---- SOURCE DATA

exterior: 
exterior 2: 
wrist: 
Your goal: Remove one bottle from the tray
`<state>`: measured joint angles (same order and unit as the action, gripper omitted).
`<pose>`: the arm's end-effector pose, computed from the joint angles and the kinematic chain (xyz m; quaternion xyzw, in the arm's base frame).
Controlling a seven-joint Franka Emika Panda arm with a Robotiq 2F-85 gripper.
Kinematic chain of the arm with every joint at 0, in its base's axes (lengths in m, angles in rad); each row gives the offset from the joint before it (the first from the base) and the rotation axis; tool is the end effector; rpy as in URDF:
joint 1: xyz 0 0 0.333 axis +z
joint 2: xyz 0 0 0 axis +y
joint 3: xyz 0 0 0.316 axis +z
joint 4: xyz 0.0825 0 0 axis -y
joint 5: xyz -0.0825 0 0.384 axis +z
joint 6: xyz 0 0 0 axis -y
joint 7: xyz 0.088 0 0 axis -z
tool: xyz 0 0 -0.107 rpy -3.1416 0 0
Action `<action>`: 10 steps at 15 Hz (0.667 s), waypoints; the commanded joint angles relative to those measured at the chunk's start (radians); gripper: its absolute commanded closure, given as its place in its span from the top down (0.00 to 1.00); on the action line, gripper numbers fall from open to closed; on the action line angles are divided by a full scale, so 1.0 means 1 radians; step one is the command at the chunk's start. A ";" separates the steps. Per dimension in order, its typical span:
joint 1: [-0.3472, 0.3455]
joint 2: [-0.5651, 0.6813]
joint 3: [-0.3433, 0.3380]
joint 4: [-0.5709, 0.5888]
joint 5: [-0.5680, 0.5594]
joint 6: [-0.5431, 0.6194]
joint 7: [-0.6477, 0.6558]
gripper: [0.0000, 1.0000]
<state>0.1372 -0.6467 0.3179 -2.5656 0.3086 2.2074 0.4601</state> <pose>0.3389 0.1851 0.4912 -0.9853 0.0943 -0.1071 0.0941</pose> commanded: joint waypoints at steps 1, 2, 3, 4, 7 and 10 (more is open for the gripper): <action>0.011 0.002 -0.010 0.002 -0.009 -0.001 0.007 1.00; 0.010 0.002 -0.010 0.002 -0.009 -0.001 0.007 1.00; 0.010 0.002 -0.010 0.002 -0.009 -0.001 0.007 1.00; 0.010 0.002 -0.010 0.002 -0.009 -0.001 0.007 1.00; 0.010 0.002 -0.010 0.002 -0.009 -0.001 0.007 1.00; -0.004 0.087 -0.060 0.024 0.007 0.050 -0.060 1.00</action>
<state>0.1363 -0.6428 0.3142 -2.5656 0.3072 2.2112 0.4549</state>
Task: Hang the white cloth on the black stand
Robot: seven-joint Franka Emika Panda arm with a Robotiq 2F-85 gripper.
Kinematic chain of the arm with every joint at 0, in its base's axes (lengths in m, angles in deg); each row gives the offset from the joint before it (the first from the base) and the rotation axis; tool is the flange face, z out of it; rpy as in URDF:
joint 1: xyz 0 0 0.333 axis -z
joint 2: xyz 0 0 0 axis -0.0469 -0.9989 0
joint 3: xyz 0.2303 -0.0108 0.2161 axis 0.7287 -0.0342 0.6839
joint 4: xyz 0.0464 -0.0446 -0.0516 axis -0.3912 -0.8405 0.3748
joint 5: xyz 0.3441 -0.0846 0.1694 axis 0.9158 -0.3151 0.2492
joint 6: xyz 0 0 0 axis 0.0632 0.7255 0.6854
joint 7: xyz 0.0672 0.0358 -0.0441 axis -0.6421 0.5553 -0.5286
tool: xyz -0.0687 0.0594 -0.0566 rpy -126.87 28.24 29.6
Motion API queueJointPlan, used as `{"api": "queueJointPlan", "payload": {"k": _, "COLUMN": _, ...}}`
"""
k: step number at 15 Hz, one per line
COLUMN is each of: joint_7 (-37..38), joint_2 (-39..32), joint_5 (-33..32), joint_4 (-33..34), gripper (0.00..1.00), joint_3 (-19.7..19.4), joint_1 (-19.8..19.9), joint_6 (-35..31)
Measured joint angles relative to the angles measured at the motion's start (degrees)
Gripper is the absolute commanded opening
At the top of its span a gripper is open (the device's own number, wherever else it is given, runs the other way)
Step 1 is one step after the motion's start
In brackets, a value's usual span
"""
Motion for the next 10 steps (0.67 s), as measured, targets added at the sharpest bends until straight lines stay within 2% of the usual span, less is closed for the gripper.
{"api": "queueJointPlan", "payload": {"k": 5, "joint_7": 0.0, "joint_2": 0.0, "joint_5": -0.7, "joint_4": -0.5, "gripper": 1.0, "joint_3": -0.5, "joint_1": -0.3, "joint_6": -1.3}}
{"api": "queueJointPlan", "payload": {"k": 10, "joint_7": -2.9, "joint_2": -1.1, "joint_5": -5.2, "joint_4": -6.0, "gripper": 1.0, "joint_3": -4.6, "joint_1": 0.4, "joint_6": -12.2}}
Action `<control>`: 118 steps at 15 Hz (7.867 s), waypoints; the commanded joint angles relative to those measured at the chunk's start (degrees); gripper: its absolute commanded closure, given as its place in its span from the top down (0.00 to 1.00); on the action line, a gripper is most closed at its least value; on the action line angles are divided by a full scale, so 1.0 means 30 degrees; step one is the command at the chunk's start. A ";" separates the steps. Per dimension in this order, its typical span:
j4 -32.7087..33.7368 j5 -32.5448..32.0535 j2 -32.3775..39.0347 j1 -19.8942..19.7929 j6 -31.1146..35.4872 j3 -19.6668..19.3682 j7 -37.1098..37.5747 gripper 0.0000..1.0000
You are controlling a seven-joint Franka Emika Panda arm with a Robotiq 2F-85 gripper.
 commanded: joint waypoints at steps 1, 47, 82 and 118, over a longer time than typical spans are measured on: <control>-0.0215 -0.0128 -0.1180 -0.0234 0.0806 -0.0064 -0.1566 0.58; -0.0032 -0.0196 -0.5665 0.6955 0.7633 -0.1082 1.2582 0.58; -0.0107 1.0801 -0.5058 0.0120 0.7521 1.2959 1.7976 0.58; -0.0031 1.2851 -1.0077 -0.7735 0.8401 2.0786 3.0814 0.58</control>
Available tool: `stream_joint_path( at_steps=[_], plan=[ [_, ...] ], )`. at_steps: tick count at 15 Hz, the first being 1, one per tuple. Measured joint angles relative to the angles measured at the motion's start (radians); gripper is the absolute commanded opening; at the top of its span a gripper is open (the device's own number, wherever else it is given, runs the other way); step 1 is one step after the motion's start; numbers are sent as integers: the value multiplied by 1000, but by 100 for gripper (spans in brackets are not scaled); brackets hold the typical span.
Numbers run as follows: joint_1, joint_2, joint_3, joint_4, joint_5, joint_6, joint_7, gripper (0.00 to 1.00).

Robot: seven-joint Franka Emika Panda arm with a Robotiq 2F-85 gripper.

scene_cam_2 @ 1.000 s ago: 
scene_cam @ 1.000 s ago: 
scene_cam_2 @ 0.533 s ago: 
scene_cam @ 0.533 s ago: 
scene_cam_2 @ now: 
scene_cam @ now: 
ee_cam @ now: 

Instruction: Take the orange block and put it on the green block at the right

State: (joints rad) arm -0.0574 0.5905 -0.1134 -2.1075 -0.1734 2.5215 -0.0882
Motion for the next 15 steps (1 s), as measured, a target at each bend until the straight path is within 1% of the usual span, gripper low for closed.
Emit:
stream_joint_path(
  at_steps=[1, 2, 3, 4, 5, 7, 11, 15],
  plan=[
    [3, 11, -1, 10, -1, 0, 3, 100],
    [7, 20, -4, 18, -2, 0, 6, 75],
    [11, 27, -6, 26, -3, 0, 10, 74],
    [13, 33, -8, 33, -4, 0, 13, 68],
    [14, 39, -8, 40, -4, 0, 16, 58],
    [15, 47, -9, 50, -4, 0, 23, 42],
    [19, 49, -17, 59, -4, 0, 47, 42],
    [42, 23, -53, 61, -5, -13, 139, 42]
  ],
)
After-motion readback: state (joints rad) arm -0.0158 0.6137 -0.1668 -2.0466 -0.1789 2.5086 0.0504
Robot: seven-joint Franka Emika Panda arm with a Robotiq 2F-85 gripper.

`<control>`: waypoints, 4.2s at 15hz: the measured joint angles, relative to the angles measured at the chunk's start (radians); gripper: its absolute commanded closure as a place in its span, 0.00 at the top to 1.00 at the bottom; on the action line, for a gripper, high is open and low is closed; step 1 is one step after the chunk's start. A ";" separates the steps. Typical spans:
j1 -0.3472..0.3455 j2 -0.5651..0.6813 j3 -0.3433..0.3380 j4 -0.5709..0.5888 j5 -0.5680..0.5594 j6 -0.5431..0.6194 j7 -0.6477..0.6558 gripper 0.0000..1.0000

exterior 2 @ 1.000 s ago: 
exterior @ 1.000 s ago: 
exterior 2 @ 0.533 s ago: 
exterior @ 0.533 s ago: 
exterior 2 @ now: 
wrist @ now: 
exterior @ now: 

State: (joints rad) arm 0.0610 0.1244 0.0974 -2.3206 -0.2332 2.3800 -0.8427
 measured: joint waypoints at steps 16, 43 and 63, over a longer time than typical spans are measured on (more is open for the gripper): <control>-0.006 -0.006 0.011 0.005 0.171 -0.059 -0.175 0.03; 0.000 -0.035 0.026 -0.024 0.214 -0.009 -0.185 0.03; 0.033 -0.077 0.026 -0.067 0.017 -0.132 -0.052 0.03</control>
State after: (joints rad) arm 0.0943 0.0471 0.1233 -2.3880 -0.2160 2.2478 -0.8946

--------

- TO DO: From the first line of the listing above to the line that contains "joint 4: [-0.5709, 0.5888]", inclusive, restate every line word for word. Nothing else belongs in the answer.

- OUTPUT FOR THIS EXERCISE:
exterior: 
exterior 2: 
wrist: 
Your goal: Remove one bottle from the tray
`<state>`: measured joint angles (same order and unit as the action, gripper omitted).
`<pose>`: the arm's end-effector pose, computed from the joint angles and the kinematic chain (xyz m; quaternion xyzw, in the arm's base frame).
Controlling a seven-joint Franka Emika Panda arm with a Robotiq 2F-85 gripper.
Kinematic chain of the arm with every joint at 0, in its base's axes (lengths in m, angles in rad); each row gives the offset from the joint before it (the first from the base) and the rotation axis; tool is the end effector; rpy as in URDF:
joint 1: xyz 0 0 0.333 axis +z
joint 2: xyz 0 0 0 axis +y
joint 3: xyz 0 0 0.316 axis +z
joint 4: xyz 0.0825 0 0 axis -y
joint 5: xyz -0.0825 0 0.384 axis +z
joint 6: xyz 0 0 0 axis -y
joint 7: xyz 0.088 0 0 axis -z
tool: xyz 0 0 -0.107 rpy -3.1416 0 0
Action `<action>`: 10 steps at 15 Hz (0.667 s), waypoints; the commanded joint angles relative to those measured at the chunk's start (radians); gripper: its absolute commanded closure, given as its place in its span from the top down (0.00 to 1.00); on the action line, gripper numbers fall from open to closed; on the action line angles are divided by a full scale, so 1.0 means 1 radians; step one is the command at the chunk's start. A ";" separates the steps. Per dimension in order, its typical span:
joint 1: [-0.3472, 0.3455]
joint 2: [-0.5651, 0.6813]
joint 3: [-0.3433, 0.3380]
joint 4: [-0.5709, 0.5888]

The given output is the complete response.